Un rituel « laïc », une tentative de lien avec l’assistance scandés par ce leitmotiv : Qu’est-ce qui peut bien encore nous rassembler, on se le demande ? C’est pourquoi Miss Griff entoure sa confession publique d’un dispositif intitulé les Travaux publics autour de cette question : « Qu’est ce que l’on a à partager du fait de nos différences ? ».
Durant ces Travaux publics, chacun aura le loisir de s’exprimer, démontrant ainsi une présence qui n’est plus de l’ordre de la consommation de spectacle mais d’une participation citoyenne. A la sortie du spectacle, un écrivain public sera là pour recueillir la parole de tous.

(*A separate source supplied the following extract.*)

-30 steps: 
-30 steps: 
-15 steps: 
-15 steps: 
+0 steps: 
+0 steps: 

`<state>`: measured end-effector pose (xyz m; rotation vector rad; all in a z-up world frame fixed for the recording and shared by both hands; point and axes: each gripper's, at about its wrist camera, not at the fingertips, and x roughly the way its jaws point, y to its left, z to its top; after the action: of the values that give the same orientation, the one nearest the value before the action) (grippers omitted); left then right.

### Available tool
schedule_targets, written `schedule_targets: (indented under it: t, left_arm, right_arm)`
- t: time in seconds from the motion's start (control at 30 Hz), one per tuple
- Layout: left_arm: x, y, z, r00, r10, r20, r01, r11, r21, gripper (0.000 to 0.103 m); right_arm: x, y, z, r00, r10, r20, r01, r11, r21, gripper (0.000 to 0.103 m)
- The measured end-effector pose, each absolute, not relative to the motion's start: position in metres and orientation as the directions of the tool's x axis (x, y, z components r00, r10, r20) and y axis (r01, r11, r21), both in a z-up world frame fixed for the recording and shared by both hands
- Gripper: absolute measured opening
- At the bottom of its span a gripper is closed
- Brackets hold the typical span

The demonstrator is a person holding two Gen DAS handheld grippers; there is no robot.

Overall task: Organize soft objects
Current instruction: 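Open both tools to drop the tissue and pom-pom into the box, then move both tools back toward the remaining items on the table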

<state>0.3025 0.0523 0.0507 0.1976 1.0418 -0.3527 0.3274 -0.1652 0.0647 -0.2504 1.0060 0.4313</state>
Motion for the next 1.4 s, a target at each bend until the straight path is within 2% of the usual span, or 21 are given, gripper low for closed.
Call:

Miss Griff est inventée pour « intercéder » entre un personnage dont elle parle et un corps social avec lequel ce personnage n’a pu enclencher aucun lien constructif ou heureux. A travers l’énonciation de ce combat qu’un seul livre avec le monde, Miss Griff nous interroge sur notre relation à l’autre dans sa condition existentielle, l’autre dans sa différence sociale, psychique, culturelle, religieuse, l’autre dans son combat pour échapper ou survivre à l’oppression.
Les travaux publics : chantier pour les artistes et les spectateurs de Nicole Charpail et Yvan Serouge.